The listing needs restating word for word.

▸ **INFORMATION PROVIDED**:
══════════════════════════════

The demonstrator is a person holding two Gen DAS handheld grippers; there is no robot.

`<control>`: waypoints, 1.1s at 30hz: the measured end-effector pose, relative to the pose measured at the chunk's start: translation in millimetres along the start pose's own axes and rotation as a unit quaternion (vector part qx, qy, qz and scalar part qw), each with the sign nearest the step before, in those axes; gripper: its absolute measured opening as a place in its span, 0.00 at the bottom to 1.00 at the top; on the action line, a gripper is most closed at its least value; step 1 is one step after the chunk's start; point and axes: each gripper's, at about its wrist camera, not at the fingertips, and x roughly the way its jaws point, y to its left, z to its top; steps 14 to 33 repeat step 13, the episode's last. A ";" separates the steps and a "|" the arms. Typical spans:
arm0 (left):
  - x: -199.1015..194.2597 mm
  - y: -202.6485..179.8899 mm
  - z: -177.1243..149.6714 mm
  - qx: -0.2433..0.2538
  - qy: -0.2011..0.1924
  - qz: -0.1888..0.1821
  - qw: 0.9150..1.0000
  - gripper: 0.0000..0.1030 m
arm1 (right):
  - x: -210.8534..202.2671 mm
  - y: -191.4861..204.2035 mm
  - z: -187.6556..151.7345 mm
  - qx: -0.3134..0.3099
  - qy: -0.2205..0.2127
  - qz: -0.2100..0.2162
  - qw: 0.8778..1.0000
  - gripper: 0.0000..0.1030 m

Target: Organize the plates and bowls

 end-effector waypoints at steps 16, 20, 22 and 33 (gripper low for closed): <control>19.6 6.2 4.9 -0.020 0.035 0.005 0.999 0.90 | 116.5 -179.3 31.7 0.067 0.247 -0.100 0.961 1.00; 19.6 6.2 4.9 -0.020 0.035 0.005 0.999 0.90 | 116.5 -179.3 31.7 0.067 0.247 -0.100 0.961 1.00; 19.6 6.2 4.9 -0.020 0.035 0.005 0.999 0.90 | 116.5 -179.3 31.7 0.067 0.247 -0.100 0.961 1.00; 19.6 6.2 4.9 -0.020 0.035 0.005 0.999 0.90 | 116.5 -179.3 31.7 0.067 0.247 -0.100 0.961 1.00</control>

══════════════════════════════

▸ **YOUR RESPONSE**:
The demonstrator is a person holding two Gen DAS handheld grippers; there is no robot.

`<control>`: waypoints, 1.1s at 30hz: the measured end-effector pose, relative to the pose measured at the chunk's start: translation in millimetres along the start pose's own axes and rotation as a unit quaternion (vector part qx, qy, qz and scalar part qw), each with the sign nearest the step before, in those axes; gripper: its absolute measured opening as a place in its span, 0.00 at the bottom to 1.00 at the top; on the action line, a gripper is most closed at its least value; step 1 is one step after the chunk's start; point and axes: each gripper's, at about its wrist camera, not at the fingertips, and x roughly the way its jaws point, y to its left, z to its top; steps 14 to 33 repeat step 13, the episode's last. A ";" separates the steps and a "|" the arms. Typical spans:
arm0 (left):
  - x: -199.1015..194.2597 mm
  - y: -202.6485..179.8899 mm
  - z: -177.1243..149.6714 mm
  - qx: -0.2433..0.2538
  - qy: -0.2011..0.1924
  - qz: -0.1888..0.1821
  - qw: 0.9150..1.0000
  - gripper: 0.0000..0.1030 m
arm1 (right):
  - x: -210.8534..202.2671 mm
  - y: -191.4861..204.2035 mm
  - z: -187.6556..151.7345 mm
  - qx: -0.3134..0.3099
  - qy: -0.2205..0.2127
  - qz: -0.2100..0.2162
  - qw: 0.8778..1.0000
  - gripper: 0.0000..0.1030 m

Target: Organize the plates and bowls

 end-effector waypoints at steps 16, 20, 22 and 33 (gripper low for closed): <control>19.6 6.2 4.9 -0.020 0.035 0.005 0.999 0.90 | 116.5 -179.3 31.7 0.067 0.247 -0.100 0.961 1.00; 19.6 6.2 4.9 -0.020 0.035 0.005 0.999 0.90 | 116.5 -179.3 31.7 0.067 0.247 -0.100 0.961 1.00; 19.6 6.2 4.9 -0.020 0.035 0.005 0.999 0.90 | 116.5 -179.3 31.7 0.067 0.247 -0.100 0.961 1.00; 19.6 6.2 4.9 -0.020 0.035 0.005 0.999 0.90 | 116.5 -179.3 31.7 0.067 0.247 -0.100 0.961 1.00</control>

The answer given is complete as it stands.